Required action.
Work through the data and report how many lines include the string "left", giving the number alone.

Available data.
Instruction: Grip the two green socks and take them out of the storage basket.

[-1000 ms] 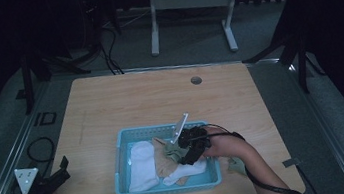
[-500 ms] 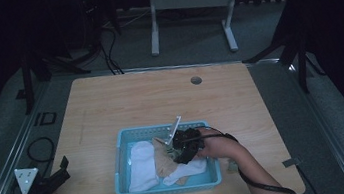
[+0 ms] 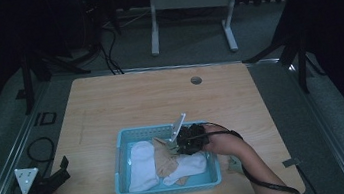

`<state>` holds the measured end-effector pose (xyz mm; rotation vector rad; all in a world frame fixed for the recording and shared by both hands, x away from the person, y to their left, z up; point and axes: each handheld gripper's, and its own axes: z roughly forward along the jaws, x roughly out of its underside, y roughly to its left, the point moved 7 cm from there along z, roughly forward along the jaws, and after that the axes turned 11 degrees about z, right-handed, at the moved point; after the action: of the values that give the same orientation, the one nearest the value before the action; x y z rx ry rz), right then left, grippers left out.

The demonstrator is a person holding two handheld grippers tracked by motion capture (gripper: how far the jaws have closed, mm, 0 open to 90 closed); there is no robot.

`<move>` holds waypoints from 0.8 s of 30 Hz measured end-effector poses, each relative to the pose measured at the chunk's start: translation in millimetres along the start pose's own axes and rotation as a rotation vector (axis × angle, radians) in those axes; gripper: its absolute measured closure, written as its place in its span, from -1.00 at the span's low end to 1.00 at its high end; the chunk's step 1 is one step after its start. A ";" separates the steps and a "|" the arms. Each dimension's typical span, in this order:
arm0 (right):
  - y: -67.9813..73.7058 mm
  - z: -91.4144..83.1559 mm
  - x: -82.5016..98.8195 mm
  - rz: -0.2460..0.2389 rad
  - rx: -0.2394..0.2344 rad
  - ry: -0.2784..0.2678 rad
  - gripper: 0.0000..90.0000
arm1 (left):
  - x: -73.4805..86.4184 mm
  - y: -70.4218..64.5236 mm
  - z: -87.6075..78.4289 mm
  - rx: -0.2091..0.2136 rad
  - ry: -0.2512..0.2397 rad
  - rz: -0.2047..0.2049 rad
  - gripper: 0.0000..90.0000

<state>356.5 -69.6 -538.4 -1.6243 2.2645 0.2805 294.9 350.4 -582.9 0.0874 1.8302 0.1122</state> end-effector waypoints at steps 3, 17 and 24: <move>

Answer to the problem.
2